*WHAT THE TASK ASKS*: Which lines have the string "document"? Copy all of them from the entries below.

*PROVIDED RECORDS*:
..............................

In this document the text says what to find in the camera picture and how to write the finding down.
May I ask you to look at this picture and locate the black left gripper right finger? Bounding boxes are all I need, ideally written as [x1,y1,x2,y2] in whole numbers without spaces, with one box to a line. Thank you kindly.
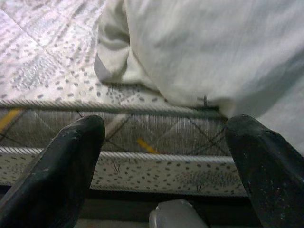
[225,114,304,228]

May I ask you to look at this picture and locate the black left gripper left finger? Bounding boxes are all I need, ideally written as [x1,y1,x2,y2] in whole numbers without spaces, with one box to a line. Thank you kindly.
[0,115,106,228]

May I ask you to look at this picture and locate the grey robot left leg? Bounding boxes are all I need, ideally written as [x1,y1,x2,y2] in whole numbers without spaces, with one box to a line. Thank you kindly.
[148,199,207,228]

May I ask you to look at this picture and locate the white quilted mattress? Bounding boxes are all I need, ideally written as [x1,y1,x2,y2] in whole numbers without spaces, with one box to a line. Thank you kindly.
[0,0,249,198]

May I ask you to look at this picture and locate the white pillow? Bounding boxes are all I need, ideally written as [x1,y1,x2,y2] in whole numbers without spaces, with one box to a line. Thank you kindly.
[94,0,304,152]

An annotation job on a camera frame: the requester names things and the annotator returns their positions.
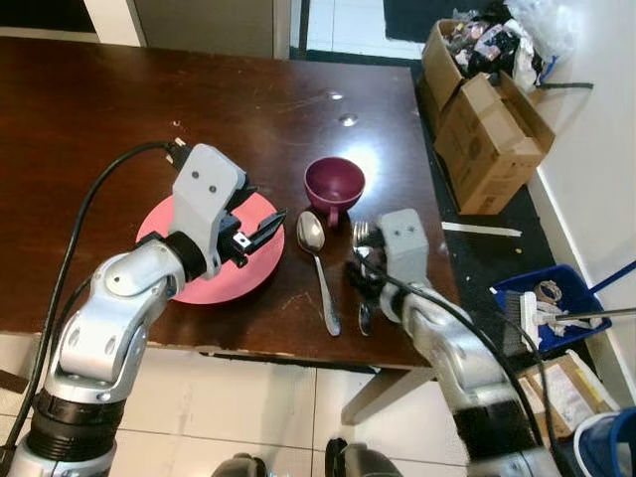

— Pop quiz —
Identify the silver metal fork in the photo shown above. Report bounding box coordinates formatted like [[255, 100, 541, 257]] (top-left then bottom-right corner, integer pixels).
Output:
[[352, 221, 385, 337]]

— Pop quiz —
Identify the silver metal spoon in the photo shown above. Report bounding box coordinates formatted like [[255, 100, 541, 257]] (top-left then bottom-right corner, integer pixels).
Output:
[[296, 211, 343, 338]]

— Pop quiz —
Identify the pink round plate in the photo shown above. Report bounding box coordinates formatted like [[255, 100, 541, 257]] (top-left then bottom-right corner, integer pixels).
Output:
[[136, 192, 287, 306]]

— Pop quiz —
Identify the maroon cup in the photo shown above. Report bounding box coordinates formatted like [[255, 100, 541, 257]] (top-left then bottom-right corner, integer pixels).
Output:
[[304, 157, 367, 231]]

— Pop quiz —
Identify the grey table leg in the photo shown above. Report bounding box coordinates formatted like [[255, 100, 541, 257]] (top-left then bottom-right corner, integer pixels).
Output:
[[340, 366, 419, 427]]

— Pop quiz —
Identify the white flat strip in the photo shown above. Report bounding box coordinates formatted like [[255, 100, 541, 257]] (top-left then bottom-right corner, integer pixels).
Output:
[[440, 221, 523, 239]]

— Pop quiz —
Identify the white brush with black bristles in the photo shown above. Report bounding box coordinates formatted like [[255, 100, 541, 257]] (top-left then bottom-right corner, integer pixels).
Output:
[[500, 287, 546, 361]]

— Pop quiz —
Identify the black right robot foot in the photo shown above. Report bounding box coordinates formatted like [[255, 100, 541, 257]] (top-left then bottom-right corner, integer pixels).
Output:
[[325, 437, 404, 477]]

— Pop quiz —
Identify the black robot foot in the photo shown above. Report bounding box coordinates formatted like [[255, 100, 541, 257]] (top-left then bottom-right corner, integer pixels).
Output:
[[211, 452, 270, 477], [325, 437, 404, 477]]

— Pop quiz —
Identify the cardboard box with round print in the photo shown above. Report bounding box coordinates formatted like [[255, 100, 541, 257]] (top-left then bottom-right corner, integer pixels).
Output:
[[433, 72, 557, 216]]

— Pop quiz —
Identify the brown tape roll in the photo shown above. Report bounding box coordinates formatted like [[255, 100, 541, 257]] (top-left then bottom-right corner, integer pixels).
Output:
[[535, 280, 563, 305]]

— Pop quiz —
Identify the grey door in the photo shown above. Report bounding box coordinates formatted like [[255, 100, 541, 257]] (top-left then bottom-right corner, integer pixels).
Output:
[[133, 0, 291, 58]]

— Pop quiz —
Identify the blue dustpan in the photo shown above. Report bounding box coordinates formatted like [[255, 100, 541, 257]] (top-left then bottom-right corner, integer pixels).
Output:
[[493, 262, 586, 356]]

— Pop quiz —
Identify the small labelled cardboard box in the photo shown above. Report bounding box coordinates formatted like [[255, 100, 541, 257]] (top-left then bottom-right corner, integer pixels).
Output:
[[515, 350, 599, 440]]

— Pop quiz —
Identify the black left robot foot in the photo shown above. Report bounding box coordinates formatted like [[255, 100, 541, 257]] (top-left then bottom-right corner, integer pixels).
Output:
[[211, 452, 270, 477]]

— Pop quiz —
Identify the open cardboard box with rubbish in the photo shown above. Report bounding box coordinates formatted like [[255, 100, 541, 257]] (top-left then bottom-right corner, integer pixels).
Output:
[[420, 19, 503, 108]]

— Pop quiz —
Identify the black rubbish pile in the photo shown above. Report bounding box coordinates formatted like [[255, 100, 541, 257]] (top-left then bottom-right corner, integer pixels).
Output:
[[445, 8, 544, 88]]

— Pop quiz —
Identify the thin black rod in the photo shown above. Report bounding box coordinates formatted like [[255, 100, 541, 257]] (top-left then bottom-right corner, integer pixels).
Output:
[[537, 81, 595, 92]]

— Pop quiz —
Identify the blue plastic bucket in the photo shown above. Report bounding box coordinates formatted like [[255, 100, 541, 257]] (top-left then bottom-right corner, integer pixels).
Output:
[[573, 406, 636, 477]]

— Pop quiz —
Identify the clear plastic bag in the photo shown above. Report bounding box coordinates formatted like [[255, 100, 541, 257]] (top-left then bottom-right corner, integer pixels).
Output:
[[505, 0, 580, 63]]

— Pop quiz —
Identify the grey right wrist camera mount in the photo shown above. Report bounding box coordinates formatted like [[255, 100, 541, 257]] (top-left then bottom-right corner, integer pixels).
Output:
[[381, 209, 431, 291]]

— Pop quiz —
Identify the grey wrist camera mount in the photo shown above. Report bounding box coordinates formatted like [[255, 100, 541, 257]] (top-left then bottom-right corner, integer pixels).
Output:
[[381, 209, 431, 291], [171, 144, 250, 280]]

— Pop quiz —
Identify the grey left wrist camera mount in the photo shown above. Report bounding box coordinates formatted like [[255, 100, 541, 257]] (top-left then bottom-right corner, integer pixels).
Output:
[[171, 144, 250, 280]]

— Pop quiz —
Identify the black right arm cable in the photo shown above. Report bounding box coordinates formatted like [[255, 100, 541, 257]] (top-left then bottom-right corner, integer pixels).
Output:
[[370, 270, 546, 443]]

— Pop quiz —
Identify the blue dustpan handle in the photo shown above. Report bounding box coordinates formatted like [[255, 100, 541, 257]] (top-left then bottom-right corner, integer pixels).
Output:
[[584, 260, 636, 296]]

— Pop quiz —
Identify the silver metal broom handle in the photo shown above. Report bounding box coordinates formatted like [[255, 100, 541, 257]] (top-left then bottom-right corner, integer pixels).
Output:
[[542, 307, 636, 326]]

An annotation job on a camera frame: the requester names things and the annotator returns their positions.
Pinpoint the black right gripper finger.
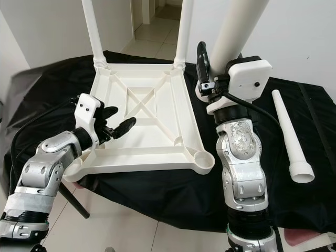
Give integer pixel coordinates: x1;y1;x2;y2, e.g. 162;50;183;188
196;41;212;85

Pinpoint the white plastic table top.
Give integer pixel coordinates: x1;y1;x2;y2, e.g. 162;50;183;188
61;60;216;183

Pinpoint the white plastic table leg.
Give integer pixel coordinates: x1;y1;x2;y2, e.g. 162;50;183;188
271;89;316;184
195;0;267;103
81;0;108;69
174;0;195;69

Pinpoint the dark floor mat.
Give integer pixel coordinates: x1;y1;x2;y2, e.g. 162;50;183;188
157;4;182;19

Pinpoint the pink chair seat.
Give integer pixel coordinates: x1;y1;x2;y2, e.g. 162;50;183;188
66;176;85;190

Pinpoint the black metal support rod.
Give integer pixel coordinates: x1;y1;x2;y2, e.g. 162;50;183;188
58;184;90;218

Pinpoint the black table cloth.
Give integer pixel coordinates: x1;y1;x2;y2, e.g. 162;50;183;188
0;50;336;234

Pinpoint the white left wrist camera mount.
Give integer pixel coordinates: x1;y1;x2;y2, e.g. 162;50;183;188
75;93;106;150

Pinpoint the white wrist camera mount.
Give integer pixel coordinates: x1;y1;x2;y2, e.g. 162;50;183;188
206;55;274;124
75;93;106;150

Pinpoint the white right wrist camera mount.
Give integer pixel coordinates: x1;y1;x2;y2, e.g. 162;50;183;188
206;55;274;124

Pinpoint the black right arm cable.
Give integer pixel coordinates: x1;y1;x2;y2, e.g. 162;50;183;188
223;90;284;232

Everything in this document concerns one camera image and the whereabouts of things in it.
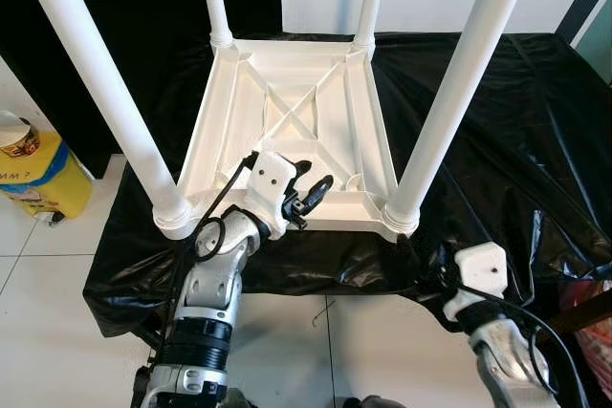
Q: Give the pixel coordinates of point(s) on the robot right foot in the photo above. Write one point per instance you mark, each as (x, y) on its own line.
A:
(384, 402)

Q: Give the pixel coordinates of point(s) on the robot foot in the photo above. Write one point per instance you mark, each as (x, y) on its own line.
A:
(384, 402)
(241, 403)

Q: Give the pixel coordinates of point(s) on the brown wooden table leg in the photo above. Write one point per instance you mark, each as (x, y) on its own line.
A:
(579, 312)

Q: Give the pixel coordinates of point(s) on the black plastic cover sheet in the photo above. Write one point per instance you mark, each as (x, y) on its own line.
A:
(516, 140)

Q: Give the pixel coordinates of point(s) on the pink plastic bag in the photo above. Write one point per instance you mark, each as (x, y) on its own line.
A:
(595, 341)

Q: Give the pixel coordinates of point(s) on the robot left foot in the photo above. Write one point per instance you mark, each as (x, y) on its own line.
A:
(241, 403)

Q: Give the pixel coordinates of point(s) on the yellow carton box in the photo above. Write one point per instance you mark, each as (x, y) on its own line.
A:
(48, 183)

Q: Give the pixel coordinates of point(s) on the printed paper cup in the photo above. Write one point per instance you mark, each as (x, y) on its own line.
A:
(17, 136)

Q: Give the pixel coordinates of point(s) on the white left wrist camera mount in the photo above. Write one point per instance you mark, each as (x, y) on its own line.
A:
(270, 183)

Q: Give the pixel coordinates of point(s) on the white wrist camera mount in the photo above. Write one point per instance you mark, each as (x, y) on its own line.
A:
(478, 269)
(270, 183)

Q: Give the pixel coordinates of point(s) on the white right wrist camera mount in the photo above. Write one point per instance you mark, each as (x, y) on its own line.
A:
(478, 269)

..............................

*REPLY TO THE EXERCISE*:
In this document the text says what to find in the camera picture and how to write the finding down.
Everything in this document concerns one camera image and the whereabouts of things in it.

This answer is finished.